-- Opening Marker --

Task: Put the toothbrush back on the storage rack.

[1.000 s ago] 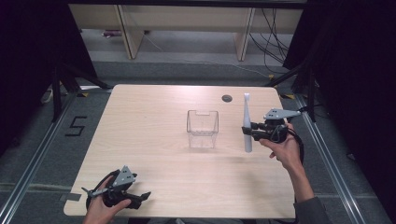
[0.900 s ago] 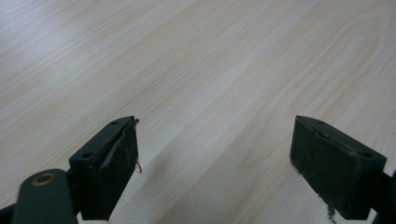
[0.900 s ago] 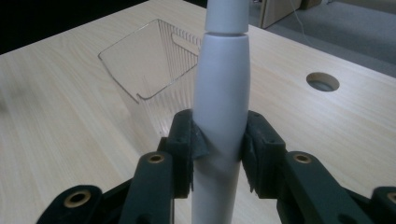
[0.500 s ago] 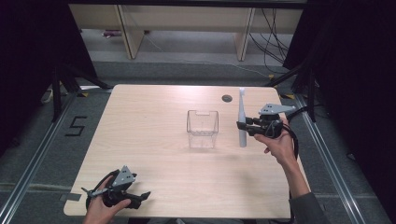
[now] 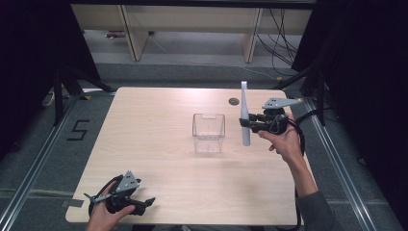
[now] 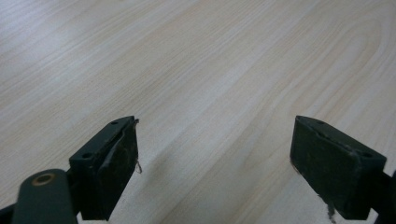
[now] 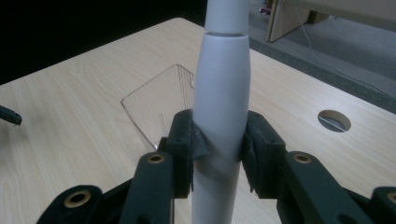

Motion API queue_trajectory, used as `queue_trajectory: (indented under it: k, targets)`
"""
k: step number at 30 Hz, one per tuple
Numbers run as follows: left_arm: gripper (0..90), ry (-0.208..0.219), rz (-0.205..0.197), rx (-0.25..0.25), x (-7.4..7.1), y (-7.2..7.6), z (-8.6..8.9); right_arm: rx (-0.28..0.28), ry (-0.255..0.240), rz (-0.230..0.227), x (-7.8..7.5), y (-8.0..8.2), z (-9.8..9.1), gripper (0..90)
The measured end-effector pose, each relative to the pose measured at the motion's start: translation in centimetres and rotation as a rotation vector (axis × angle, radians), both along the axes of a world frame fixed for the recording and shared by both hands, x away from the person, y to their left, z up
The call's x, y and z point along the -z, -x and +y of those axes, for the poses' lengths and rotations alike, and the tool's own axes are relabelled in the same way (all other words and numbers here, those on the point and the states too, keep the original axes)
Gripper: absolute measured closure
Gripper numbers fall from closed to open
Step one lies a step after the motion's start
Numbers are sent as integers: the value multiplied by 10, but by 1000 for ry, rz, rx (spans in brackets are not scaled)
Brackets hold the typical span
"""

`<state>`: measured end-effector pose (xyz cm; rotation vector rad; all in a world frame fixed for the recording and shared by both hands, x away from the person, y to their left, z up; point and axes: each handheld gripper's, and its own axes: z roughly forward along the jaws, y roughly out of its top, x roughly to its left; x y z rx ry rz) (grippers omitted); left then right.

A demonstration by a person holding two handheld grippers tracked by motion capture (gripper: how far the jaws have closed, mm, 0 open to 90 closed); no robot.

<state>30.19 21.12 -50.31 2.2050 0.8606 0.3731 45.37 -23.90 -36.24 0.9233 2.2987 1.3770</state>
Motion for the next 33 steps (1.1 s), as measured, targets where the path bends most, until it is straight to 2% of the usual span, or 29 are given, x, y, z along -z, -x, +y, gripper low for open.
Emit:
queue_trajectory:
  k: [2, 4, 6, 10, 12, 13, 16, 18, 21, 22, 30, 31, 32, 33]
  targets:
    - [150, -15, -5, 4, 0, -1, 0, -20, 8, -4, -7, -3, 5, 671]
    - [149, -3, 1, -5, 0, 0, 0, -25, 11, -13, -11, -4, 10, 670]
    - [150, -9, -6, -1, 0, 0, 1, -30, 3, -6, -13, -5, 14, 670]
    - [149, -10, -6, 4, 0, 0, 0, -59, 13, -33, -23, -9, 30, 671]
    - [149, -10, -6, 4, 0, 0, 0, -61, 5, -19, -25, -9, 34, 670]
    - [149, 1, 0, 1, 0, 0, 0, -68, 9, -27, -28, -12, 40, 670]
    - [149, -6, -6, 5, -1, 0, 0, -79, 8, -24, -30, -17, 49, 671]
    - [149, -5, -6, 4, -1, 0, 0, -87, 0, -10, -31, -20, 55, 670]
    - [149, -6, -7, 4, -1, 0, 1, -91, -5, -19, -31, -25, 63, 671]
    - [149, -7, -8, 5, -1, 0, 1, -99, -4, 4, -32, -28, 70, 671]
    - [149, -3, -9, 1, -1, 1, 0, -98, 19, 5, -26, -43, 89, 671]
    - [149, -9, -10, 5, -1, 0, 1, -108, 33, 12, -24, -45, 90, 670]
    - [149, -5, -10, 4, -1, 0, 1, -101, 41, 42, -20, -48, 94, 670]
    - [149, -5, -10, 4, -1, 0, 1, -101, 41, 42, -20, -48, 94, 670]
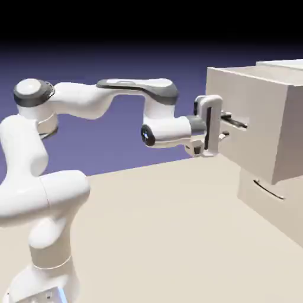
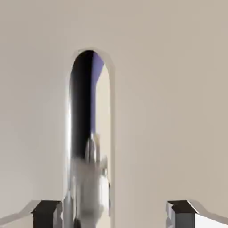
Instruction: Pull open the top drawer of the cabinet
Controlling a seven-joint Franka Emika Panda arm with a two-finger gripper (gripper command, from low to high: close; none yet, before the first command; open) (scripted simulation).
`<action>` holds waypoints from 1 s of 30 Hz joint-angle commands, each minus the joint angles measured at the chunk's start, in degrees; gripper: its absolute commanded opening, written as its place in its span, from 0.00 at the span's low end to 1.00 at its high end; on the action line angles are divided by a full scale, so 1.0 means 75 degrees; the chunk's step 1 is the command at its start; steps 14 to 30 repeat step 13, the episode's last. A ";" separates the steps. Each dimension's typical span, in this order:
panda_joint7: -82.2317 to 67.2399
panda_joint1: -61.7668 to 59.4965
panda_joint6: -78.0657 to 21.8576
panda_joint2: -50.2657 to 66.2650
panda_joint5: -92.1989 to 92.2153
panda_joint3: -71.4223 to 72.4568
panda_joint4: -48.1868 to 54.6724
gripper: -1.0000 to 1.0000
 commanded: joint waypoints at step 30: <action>-0.1612 0.2402 0.0525 -0.0852 0.0162 -0.1718 -0.1245 1.00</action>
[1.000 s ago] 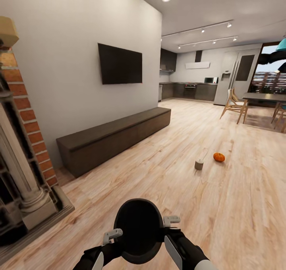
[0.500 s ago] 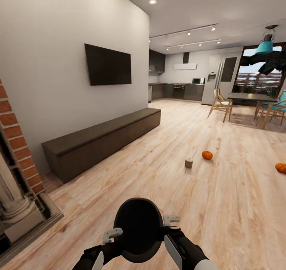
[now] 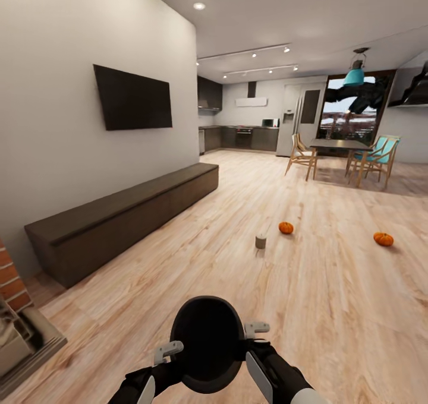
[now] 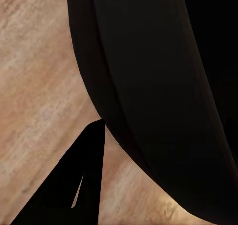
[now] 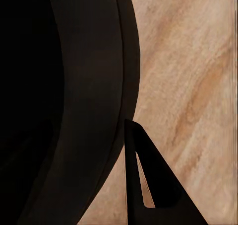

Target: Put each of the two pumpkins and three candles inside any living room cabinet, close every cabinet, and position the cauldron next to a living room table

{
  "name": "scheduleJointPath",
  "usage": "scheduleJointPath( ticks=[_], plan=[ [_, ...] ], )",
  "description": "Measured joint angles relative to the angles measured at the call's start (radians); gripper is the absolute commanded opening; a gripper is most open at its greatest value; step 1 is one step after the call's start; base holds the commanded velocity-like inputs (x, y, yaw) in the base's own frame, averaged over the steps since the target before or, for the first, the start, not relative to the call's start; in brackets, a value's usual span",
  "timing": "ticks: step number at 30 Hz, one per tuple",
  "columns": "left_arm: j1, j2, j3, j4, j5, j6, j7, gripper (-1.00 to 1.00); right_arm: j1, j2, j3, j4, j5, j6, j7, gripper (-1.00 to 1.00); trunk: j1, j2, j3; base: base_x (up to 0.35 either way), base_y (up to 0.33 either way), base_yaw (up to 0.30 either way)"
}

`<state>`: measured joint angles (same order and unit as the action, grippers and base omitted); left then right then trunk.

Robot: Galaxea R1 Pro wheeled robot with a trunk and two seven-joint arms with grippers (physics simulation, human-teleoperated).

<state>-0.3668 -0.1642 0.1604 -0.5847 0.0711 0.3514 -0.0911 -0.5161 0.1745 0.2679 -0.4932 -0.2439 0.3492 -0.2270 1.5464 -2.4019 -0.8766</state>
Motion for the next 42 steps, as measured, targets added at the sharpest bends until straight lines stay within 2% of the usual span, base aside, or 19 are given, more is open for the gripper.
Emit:
scheduleJointPath(
  ticks=[9, 17, 30, 42],
  plan=[
    [0.0, 0.0, 0.0, 0.0, 0.0, 0.001, 0.0, -1.0, 0.0, 0.0, 0.0, 0.001, -0.001, 0.0, 0.0, -1.0, 0.0, 0.0, 0.005, 0.037, 0.0, -0.259],
    [0.0, 0.001, -0.001, 0.0, 0.001, 0.001, 0.0, -1.0, 0.0, 0.0, 0.0, 0.0, -0.001, 0.0, 0.0, -1.0, 0.0, 0.0, 0.01, 0.251, 0.0, -0.237],
    [0.0, 0.0, -0.001, 0.0, 0.0, 0.001, 0.0, -1.0, 0.0, 0.0, 0.0, 0.001, -0.001, -0.001, 0.0, -1.0, 0.0, 0.0, 0.011, 0.325, 0.0, -0.04],
    [0.0, 0.001, -0.001, -0.003, 0.004, 0.001, 0.001, -1.0, 0.0, 0.0, 0.0, -0.003, 0.0, 0.0, 0.0, -1.0, 0.0, 0.0, 0.017, 0.032, 0.0, -0.249]
  ],
)
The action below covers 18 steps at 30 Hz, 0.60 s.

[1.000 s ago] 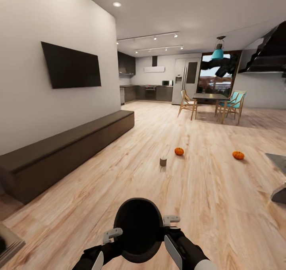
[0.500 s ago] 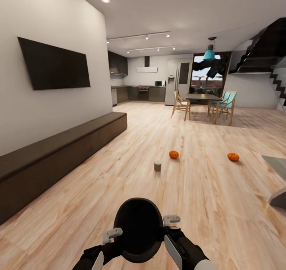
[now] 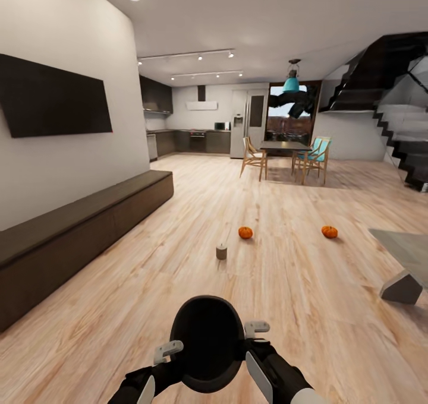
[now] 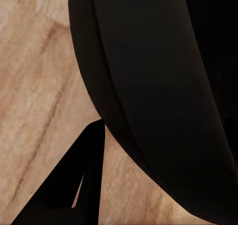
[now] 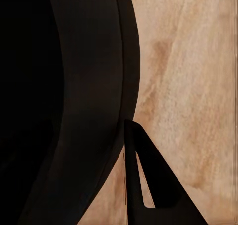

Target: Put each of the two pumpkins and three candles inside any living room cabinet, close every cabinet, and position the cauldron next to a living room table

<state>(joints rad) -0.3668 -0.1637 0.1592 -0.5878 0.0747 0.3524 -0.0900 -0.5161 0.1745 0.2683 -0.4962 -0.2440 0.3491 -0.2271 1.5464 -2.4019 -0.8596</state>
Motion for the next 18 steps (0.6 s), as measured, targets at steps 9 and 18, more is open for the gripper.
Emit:
scheduleJointPath(
  ticks=[9, 18],
  plan=[
    [0.0, 0.0, 0.0, -0.001, 0.0, 0.0, 0.0, -1.0, 0.0, 0.0, 0.0, -0.001, 0.0, 0.0, 0.0, -1.0, 0.0, 0.0, 0.006, 0.0, 0.0, -0.265],
    [0.0, 0.0, 0.0, -0.002, 0.0, 0.0, 0.001, -1.0, 0.0, 0.0, 0.0, -0.001, 0.001, 0.0, 0.0, -1.0, 0.0, 0.0, 0.012, 0.0, 0.0, -0.265]
  ],
)
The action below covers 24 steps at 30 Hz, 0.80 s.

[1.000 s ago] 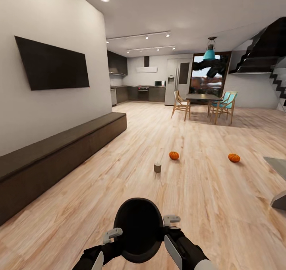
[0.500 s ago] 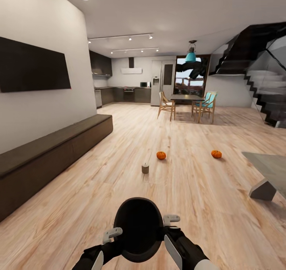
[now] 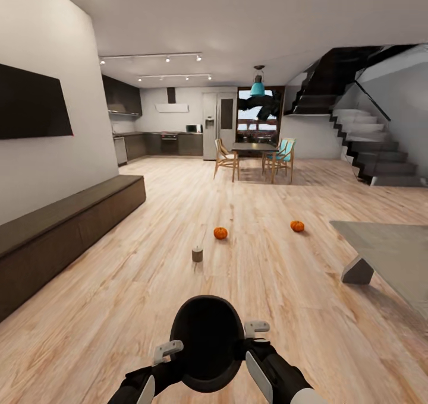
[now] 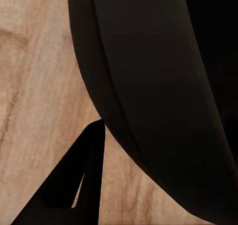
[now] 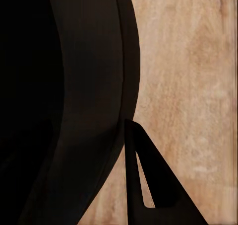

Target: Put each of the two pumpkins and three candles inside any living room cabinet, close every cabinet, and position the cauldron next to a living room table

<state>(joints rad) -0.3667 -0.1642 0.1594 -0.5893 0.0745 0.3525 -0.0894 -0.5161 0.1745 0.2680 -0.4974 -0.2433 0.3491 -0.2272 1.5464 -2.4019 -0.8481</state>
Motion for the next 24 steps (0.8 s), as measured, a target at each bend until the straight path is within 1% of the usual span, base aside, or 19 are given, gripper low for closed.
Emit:
scheduleJointPath(
  ticks=[24],
  plan=[
    [0.0, 0.0, -0.001, 0.0, 0.001, 0.0, 0.0, -1.0, 0.0, 0.0, 0.0, 0.0, 0.0, 0.0, 0.0, -1.0, 0.0, 0.0, 0.016, 0.0, 0.0, -0.265]
  ],
)
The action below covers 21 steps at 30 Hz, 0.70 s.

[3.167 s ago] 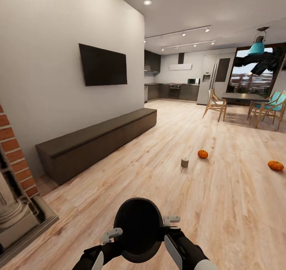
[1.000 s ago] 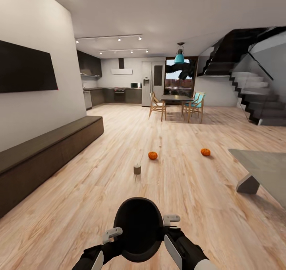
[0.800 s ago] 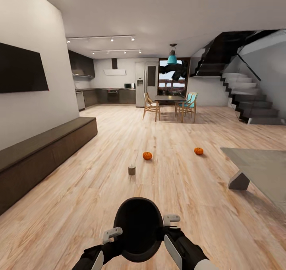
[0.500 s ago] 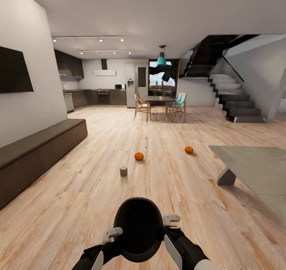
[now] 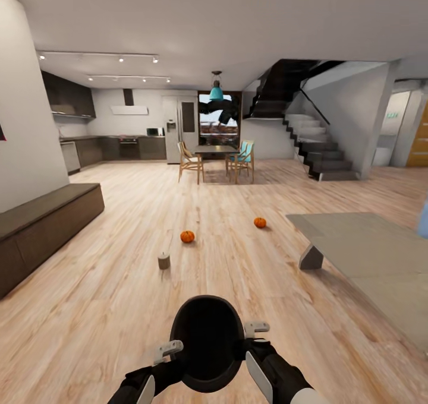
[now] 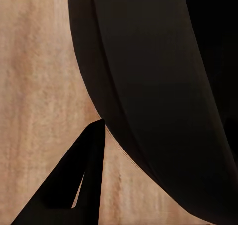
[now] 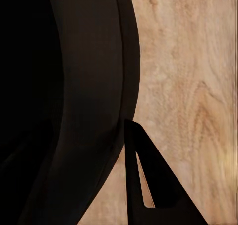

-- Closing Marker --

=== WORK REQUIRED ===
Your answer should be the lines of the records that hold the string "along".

=== WRITTEN RESPONSE ===
The measured end-effector pose, each relative to the pose measured at the motion's start: translation in centimetres and rotation as a rotation vector (axis × angle, radians), both along the axes of a world frame fixed for the recording and shared by both hands, x away from the person, y to their left, z up
The call's x, y and z point along the -z, -x and +y of those axes, for the poses' lengths and rotations alike, and the tool's own axes are relabelled in the same way (all other words and numbers here, those on the point and the states too, keep the original axes)
`<state>`: measured end-effector pose (xyz cm; rotation vector rad; all in a world frame fixed for the recording and shared by both hands, x away from the person, y to their left, z up; point and axes: each handheld gripper's, and its own axes: z roughly forward along the jaws, y roughly out of its top, x roughly to its left; x y z rx ry rz) (grippers omitted); left then right.
Motion for the next 33 steps (1.1 s), as measured, targets where the path bends most, until it is straight to 2% of the usual span, or 29 are given, x, y, z along -z, -x, +y, gripper low for open.

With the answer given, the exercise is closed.